> TASK BRIEF:
Please give again, word for word, each line that falls between the line with "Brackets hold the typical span" and the end of the data, inclusive.

** Opening INFORMATION SHOWN block **

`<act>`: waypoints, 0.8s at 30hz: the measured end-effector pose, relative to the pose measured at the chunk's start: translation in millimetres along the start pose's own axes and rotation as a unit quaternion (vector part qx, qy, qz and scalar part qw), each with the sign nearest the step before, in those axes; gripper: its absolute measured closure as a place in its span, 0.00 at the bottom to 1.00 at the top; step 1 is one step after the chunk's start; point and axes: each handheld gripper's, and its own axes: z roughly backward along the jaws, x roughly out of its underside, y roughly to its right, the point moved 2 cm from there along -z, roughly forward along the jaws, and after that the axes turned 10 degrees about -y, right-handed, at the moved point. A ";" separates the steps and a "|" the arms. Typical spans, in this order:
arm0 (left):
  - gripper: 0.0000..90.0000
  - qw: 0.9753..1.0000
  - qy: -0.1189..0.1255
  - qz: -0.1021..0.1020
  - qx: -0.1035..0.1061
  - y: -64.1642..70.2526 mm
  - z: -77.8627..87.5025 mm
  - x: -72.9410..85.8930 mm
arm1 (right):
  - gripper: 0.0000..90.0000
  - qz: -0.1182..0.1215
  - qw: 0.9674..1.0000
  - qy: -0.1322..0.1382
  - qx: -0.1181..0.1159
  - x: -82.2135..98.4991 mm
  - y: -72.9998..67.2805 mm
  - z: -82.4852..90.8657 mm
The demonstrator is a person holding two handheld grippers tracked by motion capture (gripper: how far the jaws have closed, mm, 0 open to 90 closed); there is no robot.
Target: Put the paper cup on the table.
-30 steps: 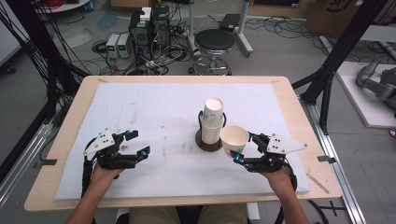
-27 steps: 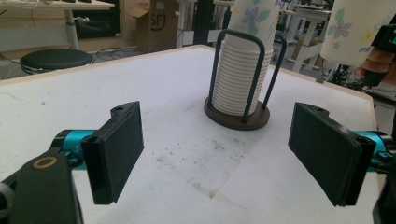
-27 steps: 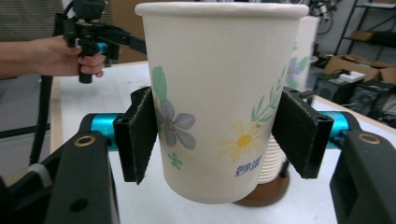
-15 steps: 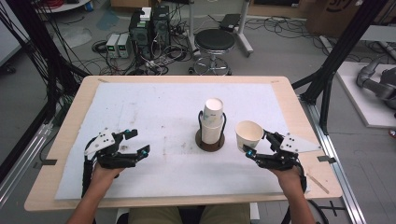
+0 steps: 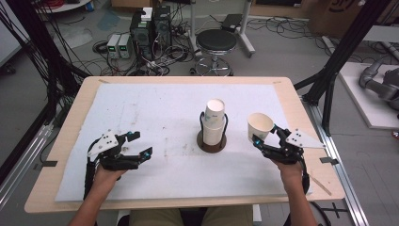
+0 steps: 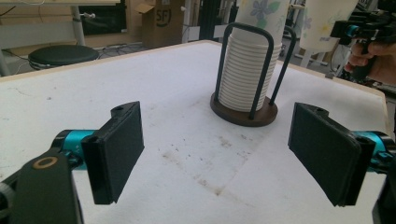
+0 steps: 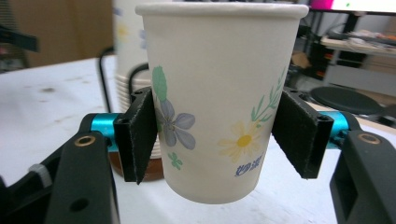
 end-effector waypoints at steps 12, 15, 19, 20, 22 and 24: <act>0.20 1.000 -0.003 0.001 0.003 1.5 -2.7 1.0 | 0.39 -0.036 0.997 -0.037 0.054 10.5 19.7 -16.4; 0.20 1.000 -0.004 0.000 0.002 1.1 -3.6 1.4 | 0.39 -0.048 0.996 -0.043 0.065 13.3 24.3 -21.6; 0.20 1.000 -0.007 0.001 0.003 1.2 -4.2 1.8 | 0.39 -0.066 0.993 -0.059 0.073 18.2 29.0 -28.6; 0.20 1.000 -0.007 0.001 0.003 1.3 -4.6 1.9 | 0.39 -0.069 0.993 -0.066 0.072 19.4 29.0 -29.9; 0.20 1.000 -0.008 0.000 0.004 1.4 -4.9 2.1 | 0.39 -0.067 0.991 -0.083 0.074 23.0 29.3 -33.9; 0.20 1.000 -0.008 0.001 0.004 1.7 -5.3 2.2 | 0.39 -0.070 0.990 -0.096 0.072 25.7 29.4 -36.6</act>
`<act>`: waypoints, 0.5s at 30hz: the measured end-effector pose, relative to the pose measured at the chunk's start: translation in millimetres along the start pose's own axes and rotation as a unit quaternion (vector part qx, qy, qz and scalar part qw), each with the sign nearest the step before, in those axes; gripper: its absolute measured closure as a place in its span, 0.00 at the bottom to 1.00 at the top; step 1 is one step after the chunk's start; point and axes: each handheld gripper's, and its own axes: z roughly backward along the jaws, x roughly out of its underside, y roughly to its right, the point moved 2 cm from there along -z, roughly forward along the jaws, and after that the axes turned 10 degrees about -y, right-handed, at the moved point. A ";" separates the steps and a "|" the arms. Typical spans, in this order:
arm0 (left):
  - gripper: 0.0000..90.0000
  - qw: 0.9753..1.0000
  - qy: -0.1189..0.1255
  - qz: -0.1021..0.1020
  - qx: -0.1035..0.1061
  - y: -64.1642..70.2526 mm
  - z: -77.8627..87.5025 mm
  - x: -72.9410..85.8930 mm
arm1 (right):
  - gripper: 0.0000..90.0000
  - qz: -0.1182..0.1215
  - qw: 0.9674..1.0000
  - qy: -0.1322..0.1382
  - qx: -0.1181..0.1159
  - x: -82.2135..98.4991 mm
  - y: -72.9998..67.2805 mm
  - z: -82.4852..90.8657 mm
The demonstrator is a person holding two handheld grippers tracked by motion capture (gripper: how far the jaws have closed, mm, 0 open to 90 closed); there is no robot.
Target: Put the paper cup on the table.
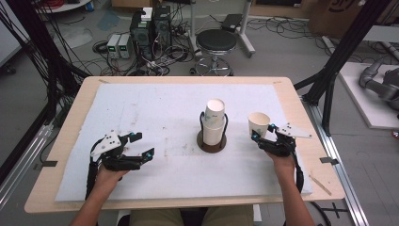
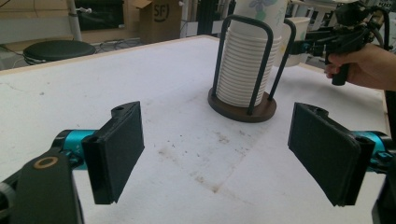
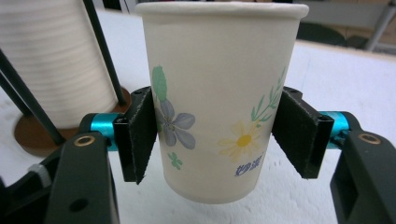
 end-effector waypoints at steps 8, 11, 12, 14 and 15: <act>0.21 1.000 -0.004 -0.001 0.000 0.2 -1.0 0.5 | 0.38 0.003 0.997 -0.071 0.011 7.4 -1.3 -11.6; 0.21 1.000 -0.003 0.001 0.000 -0.2 -1.1 0.6 | 0.38 0.002 0.997 -0.079 0.011 7.9 -2.0 -10.9; 0.21 1.000 -0.003 0.001 0.000 -0.3 -1.0 0.6 | 0.38 0.004 0.996 -0.084 0.010 8.8 -1.8 -10.3; 0.21 1.000 -0.004 0.001 -0.002 -0.7 -0.4 0.6 | 0.38 0.012 0.995 -0.099 0.011 11.2 -2.6 -7.8; 0.21 1.000 -0.004 0.001 -0.002 -0.9 -0.2 0.6 | 0.38 0.017 0.994 -0.103 0.011 12.0 -2.5 -6.6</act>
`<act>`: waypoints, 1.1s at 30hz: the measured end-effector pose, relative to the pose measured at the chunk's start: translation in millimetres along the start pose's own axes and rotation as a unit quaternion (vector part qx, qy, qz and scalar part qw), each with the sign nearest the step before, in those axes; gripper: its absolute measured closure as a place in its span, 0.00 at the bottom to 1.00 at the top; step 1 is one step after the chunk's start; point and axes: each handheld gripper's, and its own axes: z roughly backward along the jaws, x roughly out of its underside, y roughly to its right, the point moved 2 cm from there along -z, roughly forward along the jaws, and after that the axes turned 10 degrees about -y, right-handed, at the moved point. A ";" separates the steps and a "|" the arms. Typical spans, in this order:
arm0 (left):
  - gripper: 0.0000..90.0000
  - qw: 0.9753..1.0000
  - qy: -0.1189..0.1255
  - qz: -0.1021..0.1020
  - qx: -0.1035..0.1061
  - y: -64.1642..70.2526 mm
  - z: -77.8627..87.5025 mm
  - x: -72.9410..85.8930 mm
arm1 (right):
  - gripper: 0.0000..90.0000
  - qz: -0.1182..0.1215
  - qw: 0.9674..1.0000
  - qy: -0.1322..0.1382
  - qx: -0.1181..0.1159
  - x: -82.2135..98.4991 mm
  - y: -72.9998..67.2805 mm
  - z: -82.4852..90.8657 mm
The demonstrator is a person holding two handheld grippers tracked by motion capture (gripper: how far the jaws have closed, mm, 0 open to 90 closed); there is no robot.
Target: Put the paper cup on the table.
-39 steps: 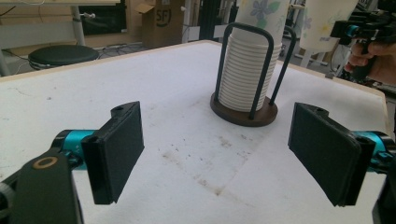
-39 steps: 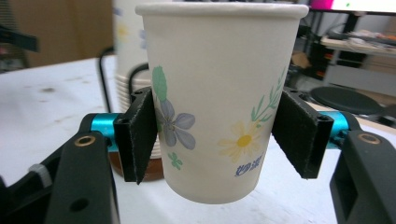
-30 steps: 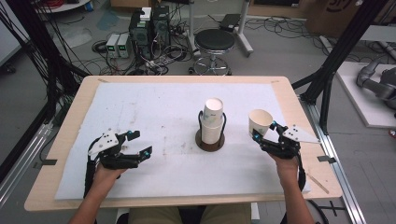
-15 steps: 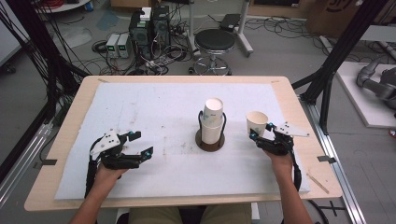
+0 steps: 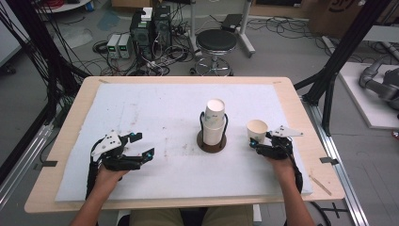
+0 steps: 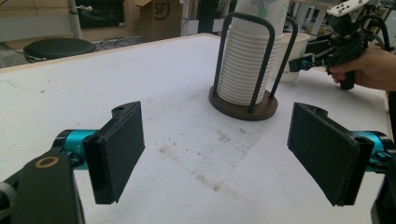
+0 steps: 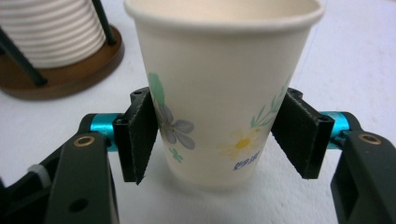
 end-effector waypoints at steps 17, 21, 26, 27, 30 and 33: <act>0.21 1.000 -0.006 0.007 -0.002 -3.0 1.0 0.3 | 0.23 -0.025 0.999 -0.008 -0.023 7.4 -0.5 14.7; 0.21 1.000 -0.001 0.010 -0.005 -6.0 4.3 -0.5 | 0.23 -0.025 0.999 0.003 -0.033 7.4 -6.5 30.0; 0.21 1.000 0.002 0.011 -0.005 -6.8 6.0 -1.5 | 0.23 -0.019 0.999 0.017 -0.028 11.1 -12.3 48.8; 0.21 1.000 0.003 0.012 -0.004 -6.4 5.9 -1.7 | 0.23 -0.018 0.999 0.019 -0.027 11.9 -12.9 51.5; 0.21 1.000 0.002 0.011 -0.004 -6.5 5.7 -1.8 | 0.23 -0.019 0.999 0.023 -0.028 13.4 -14.9 57.8; 0.21 1.000 0.002 0.012 -0.004 -6.2 5.0 -2.0 | 0.23 -0.022 0.999 0.019 -0.027 15.1 -14.9 58.7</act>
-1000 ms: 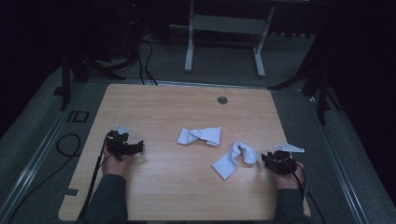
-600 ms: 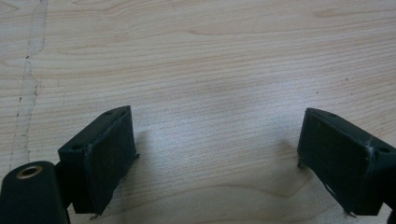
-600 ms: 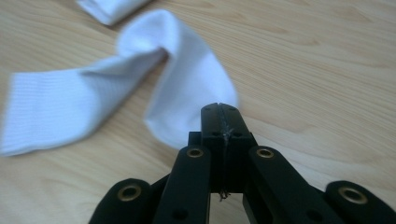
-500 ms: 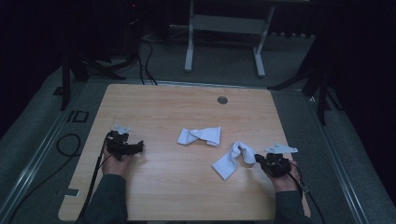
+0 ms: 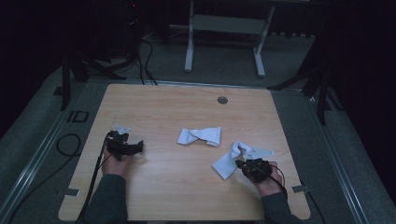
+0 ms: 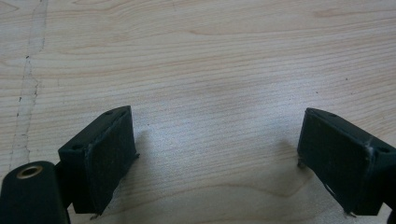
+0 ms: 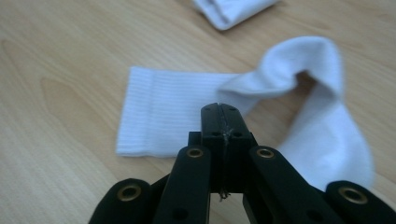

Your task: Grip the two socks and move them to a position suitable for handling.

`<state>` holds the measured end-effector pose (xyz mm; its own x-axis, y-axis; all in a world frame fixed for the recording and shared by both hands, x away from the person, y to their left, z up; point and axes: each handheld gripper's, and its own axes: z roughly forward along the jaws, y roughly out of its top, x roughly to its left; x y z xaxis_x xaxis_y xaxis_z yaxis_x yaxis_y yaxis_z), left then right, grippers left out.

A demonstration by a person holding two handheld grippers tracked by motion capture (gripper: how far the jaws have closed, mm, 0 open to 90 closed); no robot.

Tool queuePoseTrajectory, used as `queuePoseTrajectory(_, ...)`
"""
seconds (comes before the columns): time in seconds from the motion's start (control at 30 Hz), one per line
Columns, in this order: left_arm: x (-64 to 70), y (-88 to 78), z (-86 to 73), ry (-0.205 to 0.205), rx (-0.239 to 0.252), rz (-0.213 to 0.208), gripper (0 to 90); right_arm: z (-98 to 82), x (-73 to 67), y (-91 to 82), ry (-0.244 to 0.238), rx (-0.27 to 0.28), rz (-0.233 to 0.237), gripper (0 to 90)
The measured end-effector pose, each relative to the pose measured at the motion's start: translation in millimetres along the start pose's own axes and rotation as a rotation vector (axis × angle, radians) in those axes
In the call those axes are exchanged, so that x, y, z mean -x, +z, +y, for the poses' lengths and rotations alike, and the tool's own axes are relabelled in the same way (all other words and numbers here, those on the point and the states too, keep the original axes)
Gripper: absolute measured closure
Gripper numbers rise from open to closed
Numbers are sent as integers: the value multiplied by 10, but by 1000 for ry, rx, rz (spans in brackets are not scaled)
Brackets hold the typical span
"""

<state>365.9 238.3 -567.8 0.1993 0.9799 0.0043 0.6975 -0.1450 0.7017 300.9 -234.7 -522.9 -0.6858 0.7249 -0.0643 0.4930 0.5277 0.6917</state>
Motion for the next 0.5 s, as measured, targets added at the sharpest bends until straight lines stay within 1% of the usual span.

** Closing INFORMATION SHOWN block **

> RESPONSE:
Brackets hold the typical span
"""

<state>365.9 238.3 -567.8 0.1993 0.9799 0.0043 0.6975 -0.1450 0.7017 300.9 -234.7 -522.9 -0.6858 0.7249 -0.0643 0.4930 0.5277 0.6917</state>
Motion for the next 0.5 s, as measured, targets added at the sharpest bends until straight lines stay within 1% of the usual span.

The output requires nothing else.